> _ASSIGNED TASK_:
Pick out every line in the data below that holds "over".

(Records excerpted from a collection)

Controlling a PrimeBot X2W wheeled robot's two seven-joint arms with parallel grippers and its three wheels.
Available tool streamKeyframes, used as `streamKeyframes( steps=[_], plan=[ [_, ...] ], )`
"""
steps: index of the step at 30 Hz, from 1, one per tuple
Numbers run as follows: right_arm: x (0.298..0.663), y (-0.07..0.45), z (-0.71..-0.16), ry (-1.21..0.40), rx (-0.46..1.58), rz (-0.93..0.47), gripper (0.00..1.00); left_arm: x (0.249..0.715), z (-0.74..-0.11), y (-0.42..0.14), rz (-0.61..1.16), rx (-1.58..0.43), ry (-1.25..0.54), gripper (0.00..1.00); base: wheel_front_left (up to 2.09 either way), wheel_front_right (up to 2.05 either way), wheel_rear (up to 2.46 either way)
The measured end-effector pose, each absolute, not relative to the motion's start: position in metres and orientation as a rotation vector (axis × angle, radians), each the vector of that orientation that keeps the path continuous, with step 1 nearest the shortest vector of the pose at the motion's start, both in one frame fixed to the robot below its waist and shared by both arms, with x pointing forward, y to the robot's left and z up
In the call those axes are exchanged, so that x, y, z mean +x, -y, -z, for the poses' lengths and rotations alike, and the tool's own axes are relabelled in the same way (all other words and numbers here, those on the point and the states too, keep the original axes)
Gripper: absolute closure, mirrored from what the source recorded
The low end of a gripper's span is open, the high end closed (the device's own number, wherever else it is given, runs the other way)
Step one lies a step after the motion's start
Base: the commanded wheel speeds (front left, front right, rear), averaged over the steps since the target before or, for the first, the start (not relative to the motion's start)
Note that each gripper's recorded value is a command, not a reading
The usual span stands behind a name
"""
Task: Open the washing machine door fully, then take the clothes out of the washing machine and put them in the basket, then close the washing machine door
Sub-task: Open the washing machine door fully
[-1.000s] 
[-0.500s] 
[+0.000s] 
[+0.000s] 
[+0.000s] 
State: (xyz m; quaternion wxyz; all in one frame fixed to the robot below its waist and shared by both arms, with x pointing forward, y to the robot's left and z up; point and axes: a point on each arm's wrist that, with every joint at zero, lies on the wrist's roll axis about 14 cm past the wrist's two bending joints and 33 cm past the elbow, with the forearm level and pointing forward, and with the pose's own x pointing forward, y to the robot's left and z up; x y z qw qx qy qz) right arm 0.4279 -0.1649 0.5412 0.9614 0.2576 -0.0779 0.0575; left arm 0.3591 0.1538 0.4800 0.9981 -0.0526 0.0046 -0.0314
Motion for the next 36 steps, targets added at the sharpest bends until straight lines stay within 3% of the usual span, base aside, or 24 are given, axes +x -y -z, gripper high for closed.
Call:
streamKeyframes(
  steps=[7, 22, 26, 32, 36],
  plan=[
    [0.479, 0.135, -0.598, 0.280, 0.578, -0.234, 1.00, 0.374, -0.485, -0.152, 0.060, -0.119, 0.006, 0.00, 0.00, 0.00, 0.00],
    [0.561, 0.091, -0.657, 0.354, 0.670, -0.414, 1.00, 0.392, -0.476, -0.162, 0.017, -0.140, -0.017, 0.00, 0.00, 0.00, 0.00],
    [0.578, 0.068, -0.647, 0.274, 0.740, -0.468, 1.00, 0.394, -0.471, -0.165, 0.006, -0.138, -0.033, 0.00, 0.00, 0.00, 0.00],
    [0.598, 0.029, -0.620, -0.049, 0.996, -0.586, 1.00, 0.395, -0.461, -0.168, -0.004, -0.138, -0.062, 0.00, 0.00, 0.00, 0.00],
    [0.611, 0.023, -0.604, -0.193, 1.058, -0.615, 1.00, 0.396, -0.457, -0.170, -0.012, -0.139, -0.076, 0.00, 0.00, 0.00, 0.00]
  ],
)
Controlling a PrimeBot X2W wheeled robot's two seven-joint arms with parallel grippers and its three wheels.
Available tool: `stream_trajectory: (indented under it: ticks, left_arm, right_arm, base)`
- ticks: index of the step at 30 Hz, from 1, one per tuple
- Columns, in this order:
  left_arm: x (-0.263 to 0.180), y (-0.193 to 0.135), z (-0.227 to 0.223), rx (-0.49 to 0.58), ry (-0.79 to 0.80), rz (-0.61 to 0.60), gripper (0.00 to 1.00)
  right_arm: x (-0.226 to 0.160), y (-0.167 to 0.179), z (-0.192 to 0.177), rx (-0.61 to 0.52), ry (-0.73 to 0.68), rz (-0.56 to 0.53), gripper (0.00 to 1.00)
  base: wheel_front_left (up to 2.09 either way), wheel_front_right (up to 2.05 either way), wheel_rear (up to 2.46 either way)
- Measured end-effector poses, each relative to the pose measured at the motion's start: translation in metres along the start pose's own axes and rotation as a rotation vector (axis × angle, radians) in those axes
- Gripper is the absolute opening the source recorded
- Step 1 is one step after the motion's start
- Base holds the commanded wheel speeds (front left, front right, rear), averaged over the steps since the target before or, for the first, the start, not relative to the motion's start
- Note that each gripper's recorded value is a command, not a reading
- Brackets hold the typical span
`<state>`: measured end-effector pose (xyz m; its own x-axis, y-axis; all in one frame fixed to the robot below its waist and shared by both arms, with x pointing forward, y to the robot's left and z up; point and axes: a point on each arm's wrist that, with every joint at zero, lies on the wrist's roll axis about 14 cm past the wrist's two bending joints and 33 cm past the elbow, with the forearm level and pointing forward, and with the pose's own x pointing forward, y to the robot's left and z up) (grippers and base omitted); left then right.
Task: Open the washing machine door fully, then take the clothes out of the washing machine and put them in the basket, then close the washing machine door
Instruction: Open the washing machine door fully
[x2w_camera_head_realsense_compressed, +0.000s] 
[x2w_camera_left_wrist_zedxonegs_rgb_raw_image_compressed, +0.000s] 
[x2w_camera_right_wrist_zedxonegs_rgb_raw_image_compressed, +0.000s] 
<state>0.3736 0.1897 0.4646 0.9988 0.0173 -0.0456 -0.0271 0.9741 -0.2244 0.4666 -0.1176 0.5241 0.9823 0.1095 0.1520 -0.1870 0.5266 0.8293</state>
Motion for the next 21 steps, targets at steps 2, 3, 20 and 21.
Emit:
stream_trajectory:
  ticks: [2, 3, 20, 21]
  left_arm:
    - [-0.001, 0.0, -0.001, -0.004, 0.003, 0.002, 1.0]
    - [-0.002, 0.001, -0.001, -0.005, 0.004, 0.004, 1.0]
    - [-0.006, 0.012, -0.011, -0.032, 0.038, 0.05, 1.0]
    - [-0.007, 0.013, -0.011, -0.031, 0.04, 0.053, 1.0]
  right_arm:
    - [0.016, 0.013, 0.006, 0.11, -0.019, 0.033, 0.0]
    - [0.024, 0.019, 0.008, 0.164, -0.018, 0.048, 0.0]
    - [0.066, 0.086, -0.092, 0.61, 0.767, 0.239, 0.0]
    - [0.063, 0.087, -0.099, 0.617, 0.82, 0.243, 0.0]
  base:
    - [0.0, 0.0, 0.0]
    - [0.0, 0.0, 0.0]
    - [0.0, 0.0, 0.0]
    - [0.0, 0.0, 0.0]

> _ANSWER TO THE PROBLEM_:
Base: the commanded wheel speeds (front left, front right, rear), averaged over the steps since the target before or, for the first, the start (not relative to the motion's start)
- Base holds the commanded wheel speeds (front left, front right, rear), averaged over the steps since the target before or, for the first, the start, not relative to the motion's start

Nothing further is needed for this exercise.